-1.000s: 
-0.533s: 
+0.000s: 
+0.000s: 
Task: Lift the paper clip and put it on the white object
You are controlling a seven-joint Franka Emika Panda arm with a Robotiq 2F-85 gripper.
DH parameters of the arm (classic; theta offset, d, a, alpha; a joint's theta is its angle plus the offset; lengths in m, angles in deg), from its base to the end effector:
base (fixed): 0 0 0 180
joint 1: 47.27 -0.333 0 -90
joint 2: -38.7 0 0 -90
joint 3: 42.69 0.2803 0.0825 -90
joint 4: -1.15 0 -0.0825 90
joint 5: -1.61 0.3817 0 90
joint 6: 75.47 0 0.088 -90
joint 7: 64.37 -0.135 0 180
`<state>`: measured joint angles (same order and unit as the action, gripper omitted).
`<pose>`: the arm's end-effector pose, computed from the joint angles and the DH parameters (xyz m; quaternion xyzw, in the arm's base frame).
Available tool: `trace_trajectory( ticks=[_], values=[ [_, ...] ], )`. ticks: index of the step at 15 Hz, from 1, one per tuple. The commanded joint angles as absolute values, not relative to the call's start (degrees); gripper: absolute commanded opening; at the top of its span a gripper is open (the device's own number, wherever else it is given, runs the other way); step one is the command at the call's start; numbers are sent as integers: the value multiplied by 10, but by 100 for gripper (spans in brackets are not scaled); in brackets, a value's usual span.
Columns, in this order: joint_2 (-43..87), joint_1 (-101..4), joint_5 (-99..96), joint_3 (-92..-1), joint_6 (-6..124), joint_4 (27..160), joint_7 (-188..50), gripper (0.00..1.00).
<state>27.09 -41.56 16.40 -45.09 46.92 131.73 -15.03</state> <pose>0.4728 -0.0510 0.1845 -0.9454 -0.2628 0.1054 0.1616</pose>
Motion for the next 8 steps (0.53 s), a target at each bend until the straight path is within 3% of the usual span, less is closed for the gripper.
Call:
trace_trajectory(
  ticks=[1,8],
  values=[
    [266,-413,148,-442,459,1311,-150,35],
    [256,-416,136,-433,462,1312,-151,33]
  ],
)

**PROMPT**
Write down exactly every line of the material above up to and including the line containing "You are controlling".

**COMPLETED TASK**
-1.000s: 
-0.533s: 
+0.000s: 
+0.000s: 
Task: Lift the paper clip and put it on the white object
You are controlling a seven-joint Franka Emika Panda arm with a Robotiq 2F-85 gripper.

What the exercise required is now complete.